WHAT YOU WILL DO: Scan the records below. List lines holding "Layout".

Items listed in a dataset:
------------------------------------------------
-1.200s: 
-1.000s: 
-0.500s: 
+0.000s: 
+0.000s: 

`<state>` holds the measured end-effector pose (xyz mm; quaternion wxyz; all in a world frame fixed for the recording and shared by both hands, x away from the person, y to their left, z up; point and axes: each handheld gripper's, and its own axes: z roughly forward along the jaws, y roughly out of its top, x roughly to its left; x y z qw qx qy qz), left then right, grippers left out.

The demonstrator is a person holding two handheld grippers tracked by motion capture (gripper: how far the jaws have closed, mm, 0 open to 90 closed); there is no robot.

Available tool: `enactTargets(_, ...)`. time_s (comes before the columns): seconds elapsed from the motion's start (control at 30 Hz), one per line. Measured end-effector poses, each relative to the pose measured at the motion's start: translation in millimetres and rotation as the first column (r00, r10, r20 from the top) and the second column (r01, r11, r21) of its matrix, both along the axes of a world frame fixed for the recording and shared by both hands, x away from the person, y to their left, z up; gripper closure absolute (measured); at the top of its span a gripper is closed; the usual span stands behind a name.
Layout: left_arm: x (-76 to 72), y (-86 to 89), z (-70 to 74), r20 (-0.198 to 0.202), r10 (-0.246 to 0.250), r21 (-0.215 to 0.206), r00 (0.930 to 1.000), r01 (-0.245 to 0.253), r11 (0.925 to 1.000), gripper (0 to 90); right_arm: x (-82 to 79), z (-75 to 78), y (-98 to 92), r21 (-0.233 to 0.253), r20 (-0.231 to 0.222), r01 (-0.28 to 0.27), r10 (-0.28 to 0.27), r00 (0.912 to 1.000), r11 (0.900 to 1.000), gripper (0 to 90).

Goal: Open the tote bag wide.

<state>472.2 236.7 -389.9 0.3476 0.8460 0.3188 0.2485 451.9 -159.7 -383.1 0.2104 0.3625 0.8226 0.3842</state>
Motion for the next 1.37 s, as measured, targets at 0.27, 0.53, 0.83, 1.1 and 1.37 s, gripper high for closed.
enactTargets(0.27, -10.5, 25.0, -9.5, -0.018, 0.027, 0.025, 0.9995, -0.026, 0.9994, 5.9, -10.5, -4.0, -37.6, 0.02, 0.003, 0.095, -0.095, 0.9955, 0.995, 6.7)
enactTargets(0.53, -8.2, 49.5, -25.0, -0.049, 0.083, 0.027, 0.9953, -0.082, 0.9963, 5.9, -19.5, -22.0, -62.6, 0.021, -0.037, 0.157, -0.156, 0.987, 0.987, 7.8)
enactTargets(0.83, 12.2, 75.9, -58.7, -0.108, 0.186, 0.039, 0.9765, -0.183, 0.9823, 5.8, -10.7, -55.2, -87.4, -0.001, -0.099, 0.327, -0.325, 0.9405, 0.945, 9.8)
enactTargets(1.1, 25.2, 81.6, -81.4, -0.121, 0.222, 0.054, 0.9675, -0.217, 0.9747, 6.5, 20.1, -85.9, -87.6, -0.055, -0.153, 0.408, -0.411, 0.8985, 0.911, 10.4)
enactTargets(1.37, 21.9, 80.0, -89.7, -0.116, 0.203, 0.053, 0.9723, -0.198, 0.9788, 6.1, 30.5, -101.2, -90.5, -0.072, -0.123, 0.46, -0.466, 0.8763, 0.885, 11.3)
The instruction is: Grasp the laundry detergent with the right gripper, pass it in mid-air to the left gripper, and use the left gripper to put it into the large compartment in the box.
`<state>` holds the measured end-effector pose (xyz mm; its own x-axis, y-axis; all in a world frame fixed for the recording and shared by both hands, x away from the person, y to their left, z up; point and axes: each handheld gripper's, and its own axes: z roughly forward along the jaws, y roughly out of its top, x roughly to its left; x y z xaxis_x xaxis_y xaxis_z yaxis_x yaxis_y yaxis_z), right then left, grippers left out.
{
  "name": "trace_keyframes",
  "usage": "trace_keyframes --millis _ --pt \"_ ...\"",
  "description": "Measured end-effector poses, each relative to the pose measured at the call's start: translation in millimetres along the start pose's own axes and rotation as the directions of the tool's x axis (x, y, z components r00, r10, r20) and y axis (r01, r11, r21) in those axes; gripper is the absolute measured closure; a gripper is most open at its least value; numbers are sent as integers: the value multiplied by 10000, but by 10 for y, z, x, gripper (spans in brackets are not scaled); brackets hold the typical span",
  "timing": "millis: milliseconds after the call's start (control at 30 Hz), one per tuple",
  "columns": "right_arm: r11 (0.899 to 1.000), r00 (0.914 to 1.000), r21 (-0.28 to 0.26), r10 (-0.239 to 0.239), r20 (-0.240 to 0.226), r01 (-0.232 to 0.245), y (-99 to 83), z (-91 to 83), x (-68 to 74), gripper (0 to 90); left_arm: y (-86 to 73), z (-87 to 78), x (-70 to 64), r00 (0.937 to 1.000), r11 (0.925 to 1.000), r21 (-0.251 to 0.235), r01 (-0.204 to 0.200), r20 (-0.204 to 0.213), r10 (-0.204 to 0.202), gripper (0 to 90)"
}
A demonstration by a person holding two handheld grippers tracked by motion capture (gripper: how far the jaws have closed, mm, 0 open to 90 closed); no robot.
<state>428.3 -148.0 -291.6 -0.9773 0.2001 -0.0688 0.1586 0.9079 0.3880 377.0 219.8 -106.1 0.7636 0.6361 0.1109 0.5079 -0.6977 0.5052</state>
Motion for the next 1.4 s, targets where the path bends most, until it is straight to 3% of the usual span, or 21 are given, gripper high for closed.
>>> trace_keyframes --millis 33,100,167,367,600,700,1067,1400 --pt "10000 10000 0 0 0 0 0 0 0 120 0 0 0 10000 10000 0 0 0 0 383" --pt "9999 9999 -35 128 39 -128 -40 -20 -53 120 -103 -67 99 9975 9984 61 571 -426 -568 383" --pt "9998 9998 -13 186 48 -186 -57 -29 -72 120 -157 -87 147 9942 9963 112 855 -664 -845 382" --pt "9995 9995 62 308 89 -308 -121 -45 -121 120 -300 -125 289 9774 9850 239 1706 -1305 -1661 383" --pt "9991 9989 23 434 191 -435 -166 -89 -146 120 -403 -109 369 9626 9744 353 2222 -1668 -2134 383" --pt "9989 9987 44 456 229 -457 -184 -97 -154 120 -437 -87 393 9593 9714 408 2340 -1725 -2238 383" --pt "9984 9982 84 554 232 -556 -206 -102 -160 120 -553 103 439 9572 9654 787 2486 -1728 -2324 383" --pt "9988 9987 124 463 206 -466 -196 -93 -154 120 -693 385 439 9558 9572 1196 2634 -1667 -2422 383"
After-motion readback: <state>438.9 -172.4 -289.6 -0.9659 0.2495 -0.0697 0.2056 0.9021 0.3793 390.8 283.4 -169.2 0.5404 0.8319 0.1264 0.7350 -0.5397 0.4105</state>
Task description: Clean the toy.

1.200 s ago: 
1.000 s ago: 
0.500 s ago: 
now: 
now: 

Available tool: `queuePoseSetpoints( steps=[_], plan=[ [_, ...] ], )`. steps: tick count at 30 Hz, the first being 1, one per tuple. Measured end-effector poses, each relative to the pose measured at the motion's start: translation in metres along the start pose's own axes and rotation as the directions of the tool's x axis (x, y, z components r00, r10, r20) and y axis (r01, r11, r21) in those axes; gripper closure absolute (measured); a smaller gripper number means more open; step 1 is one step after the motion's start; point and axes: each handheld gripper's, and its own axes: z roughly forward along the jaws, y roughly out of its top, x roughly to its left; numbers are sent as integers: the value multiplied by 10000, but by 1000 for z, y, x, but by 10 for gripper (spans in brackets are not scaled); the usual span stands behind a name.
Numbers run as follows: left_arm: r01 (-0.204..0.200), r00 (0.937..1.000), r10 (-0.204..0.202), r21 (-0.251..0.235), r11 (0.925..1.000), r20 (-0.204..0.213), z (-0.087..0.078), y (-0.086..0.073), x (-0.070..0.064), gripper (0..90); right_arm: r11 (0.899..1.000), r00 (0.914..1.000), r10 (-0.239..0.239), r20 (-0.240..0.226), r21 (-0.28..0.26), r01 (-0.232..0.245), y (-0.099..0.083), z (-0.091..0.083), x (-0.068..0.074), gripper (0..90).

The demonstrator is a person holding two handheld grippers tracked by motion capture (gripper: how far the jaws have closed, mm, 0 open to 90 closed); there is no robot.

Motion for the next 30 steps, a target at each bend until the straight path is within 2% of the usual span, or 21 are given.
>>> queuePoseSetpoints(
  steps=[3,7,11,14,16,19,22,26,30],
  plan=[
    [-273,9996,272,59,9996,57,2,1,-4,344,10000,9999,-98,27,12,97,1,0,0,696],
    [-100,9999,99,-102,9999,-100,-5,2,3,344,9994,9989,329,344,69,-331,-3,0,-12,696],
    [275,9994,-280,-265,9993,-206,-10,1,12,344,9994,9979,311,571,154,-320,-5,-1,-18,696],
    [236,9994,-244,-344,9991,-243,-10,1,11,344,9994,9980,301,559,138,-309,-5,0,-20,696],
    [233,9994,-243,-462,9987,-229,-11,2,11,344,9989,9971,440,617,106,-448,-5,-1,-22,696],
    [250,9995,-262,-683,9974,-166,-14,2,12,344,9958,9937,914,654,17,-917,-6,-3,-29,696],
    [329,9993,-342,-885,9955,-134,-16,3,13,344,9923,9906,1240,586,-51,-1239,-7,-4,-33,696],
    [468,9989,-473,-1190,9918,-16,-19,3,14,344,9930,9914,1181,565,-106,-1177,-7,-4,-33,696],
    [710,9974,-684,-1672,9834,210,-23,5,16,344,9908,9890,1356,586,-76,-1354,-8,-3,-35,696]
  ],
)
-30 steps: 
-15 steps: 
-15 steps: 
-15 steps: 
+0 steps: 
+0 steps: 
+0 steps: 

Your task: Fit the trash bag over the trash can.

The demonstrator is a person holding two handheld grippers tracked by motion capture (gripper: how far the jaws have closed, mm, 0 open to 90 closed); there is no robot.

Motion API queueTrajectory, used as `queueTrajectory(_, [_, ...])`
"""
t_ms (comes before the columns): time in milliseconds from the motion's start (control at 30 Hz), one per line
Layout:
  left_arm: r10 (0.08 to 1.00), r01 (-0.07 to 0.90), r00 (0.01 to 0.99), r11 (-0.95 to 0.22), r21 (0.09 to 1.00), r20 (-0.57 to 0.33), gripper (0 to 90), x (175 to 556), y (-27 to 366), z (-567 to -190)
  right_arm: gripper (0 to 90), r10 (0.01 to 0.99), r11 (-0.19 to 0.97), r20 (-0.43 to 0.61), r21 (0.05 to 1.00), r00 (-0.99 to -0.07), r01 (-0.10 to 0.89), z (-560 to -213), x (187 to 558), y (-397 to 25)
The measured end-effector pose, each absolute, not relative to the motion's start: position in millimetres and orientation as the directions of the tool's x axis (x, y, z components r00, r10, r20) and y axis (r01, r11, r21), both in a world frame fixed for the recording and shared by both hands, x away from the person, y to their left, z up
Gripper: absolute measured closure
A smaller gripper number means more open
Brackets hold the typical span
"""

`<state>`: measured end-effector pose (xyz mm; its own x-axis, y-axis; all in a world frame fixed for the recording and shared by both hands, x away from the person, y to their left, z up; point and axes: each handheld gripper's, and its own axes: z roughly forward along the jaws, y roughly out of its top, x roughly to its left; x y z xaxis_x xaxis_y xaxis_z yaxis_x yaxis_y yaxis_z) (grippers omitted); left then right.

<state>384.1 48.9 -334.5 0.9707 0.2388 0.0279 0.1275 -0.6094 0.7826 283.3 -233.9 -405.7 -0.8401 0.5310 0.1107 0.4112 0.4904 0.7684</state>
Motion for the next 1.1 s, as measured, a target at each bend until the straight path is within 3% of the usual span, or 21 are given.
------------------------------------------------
EXERCISE OUTPUT:
Layout: left_arm: x (-76 to 72), y (-86 to 89), z (-70 to 74), r20 (-0.198 to 0.202), r10 (-0.246 to 0.250), r21 (-0.215 to 0.206), r00 (0.930 to 1.000), r01 (-0.245 to 0.253), r11 (0.925 to 1.000), gripper (0 to 90); right_arm: x (-82 to 79), z (-75 to 78), y (-98 to 92), r21 (-0.233 to 0.253), r20 (-0.231 to 0.222), r01 (-0.28 to 0.27), r10 (-0.28 to 0.27), r00 (0.912 to 1.000), r11 (0.900 to 1.000), gripper (0 to 90).
Layout:

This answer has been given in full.